An exercise at the Munich Security Conference in February 2020 showed just how unprepared the world is for such a scenario. A key finding was that dealing with natural diseases is hard enough, but dealing with a deliberate one requires capabilities beyond those found in public health agencies. And there is a distinct lack of clarity about who would be in charge were such a scenario to occur. Although the WHO’s mandate includes leading the global response to pandemics of natural origin, it is the UN secretary-general who is empowered to investigate state-sponsored biological attacks. It is far from clear which organization would be responsible for looking into an event that was neither natural nor carried out by a state. Countries need to figure out the division of labor now rather than trying to work it out on the fly during an emergency.

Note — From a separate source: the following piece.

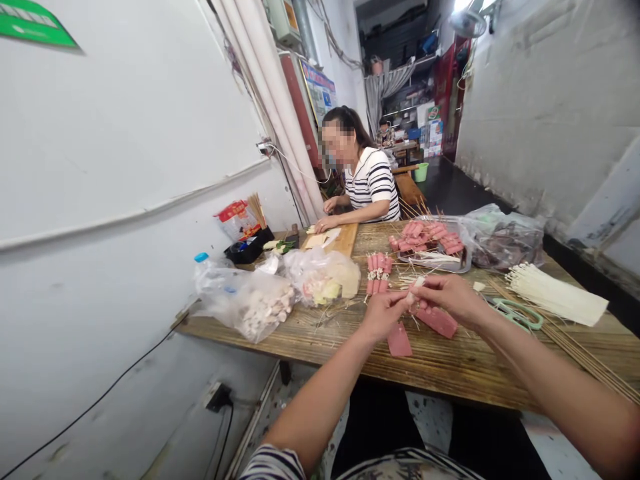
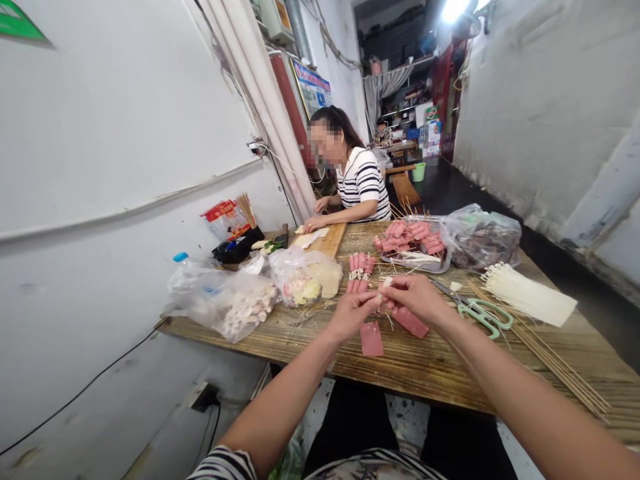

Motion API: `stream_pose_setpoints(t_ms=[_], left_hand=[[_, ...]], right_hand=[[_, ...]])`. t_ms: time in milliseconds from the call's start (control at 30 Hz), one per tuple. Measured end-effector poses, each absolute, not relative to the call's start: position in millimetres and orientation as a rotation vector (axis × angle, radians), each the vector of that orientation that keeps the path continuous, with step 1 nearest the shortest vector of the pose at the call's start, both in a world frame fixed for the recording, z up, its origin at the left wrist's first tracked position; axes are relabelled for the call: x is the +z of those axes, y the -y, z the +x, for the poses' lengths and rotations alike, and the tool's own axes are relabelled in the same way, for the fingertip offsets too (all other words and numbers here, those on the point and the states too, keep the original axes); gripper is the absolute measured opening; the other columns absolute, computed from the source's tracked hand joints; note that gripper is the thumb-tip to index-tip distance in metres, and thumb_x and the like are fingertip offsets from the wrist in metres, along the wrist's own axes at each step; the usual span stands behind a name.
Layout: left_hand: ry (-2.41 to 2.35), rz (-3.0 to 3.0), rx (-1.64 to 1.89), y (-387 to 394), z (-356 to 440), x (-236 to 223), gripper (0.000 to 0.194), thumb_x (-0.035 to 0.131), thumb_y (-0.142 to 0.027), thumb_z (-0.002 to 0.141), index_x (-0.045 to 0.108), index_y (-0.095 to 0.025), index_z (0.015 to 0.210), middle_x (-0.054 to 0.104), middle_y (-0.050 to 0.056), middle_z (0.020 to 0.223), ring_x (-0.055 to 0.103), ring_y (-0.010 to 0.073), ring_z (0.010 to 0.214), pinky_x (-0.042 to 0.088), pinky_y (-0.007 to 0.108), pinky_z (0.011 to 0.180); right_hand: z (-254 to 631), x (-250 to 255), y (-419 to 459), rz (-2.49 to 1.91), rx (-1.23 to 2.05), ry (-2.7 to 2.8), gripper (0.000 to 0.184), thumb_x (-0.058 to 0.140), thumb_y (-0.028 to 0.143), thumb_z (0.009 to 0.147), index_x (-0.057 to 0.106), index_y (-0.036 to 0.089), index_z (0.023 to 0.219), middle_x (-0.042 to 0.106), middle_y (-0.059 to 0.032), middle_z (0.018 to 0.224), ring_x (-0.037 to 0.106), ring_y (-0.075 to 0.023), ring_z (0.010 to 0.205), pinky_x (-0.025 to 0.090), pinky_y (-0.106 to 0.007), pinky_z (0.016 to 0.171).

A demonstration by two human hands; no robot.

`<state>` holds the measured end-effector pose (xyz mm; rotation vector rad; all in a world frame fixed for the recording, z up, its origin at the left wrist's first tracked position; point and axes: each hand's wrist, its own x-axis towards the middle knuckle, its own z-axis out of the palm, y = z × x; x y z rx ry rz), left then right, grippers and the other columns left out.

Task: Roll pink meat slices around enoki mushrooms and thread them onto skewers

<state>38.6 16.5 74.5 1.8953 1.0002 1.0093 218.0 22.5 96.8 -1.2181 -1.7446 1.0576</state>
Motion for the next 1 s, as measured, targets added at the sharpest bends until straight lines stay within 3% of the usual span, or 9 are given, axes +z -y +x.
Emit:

It’s impossible to put a number on the probability of an accidental or deliberate release of a new pathogen, but given the enormous consequences, it certainly merits more attention. Working with the private sector and philanthropies, governments should establish norms and safety measures to safeguard biological research and make plans for how to respond if those efforts fail. The goal should be to discourage ill-intentioned governments or people from unleashing a disaster. Of course, as COVID-19 has shown, disasters do not require malevolence. A lack of preparation is enough.